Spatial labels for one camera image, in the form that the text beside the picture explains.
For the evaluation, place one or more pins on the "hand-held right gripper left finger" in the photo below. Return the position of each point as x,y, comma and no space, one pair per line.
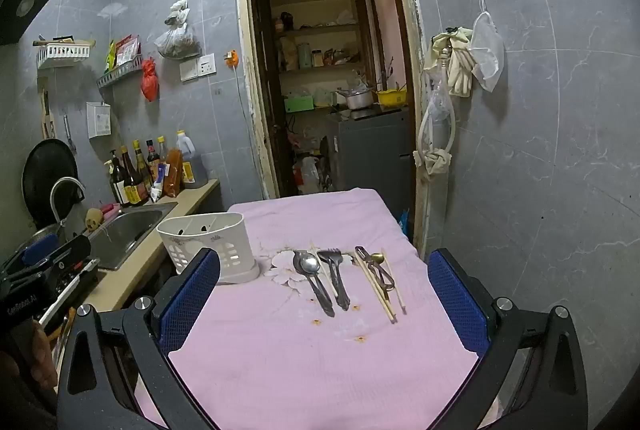
192,295

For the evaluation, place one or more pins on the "yellow-capped sauce bottle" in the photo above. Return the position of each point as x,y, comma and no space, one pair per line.
142,175

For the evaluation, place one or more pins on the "dark metal tongs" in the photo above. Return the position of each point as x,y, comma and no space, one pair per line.
364,254

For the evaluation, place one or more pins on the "beige kitchen counter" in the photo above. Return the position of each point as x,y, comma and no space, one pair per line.
195,192

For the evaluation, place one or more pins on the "beige knotted rag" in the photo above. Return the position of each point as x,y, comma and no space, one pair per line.
435,162

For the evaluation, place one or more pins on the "green box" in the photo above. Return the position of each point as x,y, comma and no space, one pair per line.
299,104

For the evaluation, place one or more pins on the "pink soap dish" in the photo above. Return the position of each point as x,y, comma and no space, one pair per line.
111,209

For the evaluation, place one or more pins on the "red-capped dark sauce bottle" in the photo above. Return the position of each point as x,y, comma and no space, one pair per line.
152,155

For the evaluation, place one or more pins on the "hanging wooden board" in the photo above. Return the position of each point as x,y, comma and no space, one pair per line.
47,115

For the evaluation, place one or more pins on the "hanging metal peeler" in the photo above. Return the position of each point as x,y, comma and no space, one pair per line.
69,135

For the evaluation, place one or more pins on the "worn cream door frame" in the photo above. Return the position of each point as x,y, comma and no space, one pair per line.
242,60

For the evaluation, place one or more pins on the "wooden shelf unit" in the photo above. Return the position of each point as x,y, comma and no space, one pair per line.
325,29

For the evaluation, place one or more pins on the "green jar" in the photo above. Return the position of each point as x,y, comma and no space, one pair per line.
304,55

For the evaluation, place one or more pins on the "orange wall plug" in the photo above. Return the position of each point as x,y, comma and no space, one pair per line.
230,58

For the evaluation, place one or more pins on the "red seasoning packets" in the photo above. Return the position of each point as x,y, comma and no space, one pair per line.
127,50

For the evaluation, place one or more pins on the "curved metal faucet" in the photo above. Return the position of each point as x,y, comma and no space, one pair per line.
65,180

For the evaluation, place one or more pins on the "dark pump bottle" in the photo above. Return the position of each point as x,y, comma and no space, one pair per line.
117,187

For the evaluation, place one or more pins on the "black wok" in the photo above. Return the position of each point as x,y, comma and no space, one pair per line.
40,180

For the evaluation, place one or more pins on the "small glass jar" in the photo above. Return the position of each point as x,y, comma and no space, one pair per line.
316,59

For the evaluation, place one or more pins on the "orange seasoning packet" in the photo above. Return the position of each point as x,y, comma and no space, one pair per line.
173,175

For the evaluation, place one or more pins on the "person's left forearm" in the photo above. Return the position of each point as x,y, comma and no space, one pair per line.
20,385

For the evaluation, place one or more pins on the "white wall switch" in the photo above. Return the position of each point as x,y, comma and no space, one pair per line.
189,70

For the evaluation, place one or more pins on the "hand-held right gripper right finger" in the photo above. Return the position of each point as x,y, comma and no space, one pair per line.
457,300

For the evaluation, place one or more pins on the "oil jug with yellow cap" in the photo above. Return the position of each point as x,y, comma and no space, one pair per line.
192,160

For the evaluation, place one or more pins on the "white plastic utensil holder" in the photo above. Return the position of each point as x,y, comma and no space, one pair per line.
210,235

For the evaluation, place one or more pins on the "steel sink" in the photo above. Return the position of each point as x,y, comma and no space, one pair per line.
130,230

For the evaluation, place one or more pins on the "wooden chopstick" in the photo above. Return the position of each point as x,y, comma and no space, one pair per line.
374,282
380,300

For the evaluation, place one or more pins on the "white wall box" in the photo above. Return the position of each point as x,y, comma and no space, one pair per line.
98,120

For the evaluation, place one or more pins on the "yellowish cloth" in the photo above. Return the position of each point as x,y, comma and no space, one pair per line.
440,42

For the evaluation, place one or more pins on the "red plastic bag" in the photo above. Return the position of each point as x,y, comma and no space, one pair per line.
149,82

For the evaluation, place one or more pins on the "small yellow-capped bottle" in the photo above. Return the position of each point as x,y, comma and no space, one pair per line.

○ ○ ○ ○ ○

Work to be completed: Return each line above exactly; any pictures are to be skipped.

Solution to the exercise:
Spatial labels for one camera image, in the form that the text beside the picture explains.
For the evaluation, place one or more pins on the "hand-held right gripper left finger" in the photo below. Return the position of each point as x,y, comma and no space, one pair per line.
192,295

For the evaluation, place one or more pins on the "yellow-capped sauce bottle" in the photo above. Return the position of each point as x,y, comma and no space, one pair per line.
142,175

For the evaluation, place one or more pins on the "dark metal tongs" in the photo above. Return the position of each point as x,y, comma and no space, one pair per line.
364,254

For the evaluation, place one or more pins on the "beige kitchen counter" in the photo above. Return the position of each point as x,y, comma and no space, one pair per line.
195,192

For the evaluation, place one or more pins on the "beige knotted rag" in the photo above. Return the position of each point as x,y, comma and no space, one pair per line.
435,162

For the evaluation, place one or more pins on the "green box" in the photo above. Return the position of each point as x,y, comma and no space, one pair per line.
299,104

For the evaluation, place one or more pins on the "pink soap dish" in the photo above. Return the position of each point as x,y, comma and no space, one pair per line.
111,209

For the evaluation, place one or more pins on the "red-capped dark sauce bottle" in the photo above. Return the position of each point as x,y, comma and no space, one pair per line.
152,155

For the evaluation, place one or more pins on the "hanging wooden board" in the photo above. Return the position of each point as x,y, comma and no space, one pair per line.
47,115

For the evaluation, place one or more pins on the "hanging metal peeler" in the photo above. Return the position of each point as x,y, comma and no space, one pair per line.
69,135

For the evaluation, place one or more pins on the "worn cream door frame" in the photo above. Return the position of each point as x,y, comma and no space, one pair per line.
242,60

For the evaluation, place one or more pins on the "wooden shelf unit" in the photo above. Return the position of each point as x,y, comma and no space, one pair per line.
325,29

For the evaluation, place one or more pins on the "green jar" in the photo above. Return the position of each point as x,y, comma and no space, one pair per line.
304,55

For the evaluation, place one or more pins on the "orange wall plug" in the photo above. Return the position of each point as x,y, comma and no space, one pair per line.
230,58

For the evaluation, place one or more pins on the "red seasoning packets" in the photo above. Return the position of each point as x,y, comma and no space, one pair per line.
127,50

For the evaluation, place one or more pins on the "curved metal faucet" in the photo above. Return the position of each point as x,y, comma and no space, one pair per line.
65,180

For the evaluation, place one or more pins on the "dark pump bottle" in the photo above. Return the position of each point as x,y, comma and no space, one pair per line.
117,187

For the evaluation, place one or more pins on the "black wok" in the photo above. Return the position of each point as x,y, comma and no space, one pair per line.
40,180

For the evaluation, place one or more pins on the "small glass jar" in the photo above. Return the position of each point as x,y, comma and no space, one pair per line.
316,59

For the evaluation, place one or more pins on the "orange seasoning packet" in the photo above. Return the position of each point as x,y, comma and no space, one pair per line.
173,175

For the evaluation, place one or more pins on the "person's left forearm" in the photo above. Return the position of each point as x,y, comma and no space, one pair per line.
20,385

For the evaluation, place one or more pins on the "white wall switch" in the photo above. Return the position of each point as x,y, comma and no space, one pair per line.
189,70

For the evaluation, place one or more pins on the "hand-held right gripper right finger" in the photo above. Return the position of each point as x,y, comma and no space, one pair per line.
457,300

For the evaluation, place one or more pins on the "oil jug with yellow cap" in the photo above. Return the position of each point as x,y, comma and no space, one pair per line.
192,160

For the evaluation, place one or more pins on the "white plastic utensil holder" in the photo above. Return the position of each point as x,y, comma and no space, one pair per line.
210,235

For the evaluation, place one or more pins on the "steel sink" in the photo above. Return the position of each point as x,y, comma and no space, one pair per line.
130,230

For the evaluation, place one or more pins on the "wooden chopstick" in the photo above. Return the position of each point as x,y, comma and no space, one pair per line.
374,282
380,300

For the evaluation, place one or more pins on the "white wall box" in the photo above. Return the position of each point as x,y, comma and no space, one pair per line.
98,120

For the evaluation, place one or more pins on the "yellowish cloth" in the photo above. Return the position of each point as x,y, comma and no space, one pair per line.
440,42

For the evaluation, place one or more pins on the "red plastic bag" in the photo above. Return the position of each point as x,y, comma and no space, one pair per line.
149,82

For the evaluation, place one or more pins on the "small yellow-capped bottle" in the photo above. Return the position of each point as x,y, comma and no space, one pair per line.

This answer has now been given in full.